Quelques critiques cependant : il aurait été intéressant d'indiquer les programmes ou projets européens dans lesquels les bibliothèques publiques des différents pays sont engagées (seul le projet danois d'OPAC convivial Boghus/IRMA est signalé p. 107); pour certains pays, l'édition n'est pas décrite (Espagne), ou abordée trop succinctement (Italie) ; il eût enfin été pertinent de donner adresse et nom des responsables des associations professionnelles ainsi que des « points focaux » du plan d'action européen pour les bibliothèques.

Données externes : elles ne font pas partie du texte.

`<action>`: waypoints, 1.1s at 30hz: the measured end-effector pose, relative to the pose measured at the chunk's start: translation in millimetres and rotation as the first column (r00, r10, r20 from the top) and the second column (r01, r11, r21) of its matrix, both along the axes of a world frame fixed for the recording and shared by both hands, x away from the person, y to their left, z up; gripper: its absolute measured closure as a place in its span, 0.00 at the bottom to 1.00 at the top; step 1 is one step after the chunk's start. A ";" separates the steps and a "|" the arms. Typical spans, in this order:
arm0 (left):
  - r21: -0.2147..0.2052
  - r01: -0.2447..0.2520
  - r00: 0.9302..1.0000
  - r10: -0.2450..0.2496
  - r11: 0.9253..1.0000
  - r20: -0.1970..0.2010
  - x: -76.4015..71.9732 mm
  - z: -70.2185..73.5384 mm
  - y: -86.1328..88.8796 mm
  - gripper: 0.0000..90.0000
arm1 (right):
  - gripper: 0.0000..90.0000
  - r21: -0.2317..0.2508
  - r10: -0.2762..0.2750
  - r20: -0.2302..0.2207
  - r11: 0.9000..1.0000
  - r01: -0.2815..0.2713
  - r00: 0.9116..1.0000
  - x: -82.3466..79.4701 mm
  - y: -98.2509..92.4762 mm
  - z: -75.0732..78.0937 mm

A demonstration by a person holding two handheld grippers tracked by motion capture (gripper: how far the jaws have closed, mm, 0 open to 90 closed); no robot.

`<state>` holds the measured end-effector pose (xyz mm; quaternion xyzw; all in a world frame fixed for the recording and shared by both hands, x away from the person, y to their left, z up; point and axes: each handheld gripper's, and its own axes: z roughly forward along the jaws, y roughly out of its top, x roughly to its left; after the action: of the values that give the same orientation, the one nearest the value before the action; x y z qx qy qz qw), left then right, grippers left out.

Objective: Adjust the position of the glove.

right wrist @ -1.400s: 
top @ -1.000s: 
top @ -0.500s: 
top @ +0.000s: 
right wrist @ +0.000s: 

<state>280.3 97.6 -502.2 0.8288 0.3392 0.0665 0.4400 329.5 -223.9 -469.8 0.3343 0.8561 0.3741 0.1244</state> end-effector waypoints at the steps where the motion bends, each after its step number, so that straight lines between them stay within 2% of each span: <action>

Ce sont là des vétilles qui n'enlèvent rien aux mérites de cet ouvrage bien venu et facile à lire. Les différentes bibliothèques et centres de documentation auront à coeur de l'acquérir, en deux exemplaires pour les plus importants, afin de n'avoir pas à choisir à la roulette russe l'emplacement approprié (bibliothéconomie ou histoire des institutions culturelles).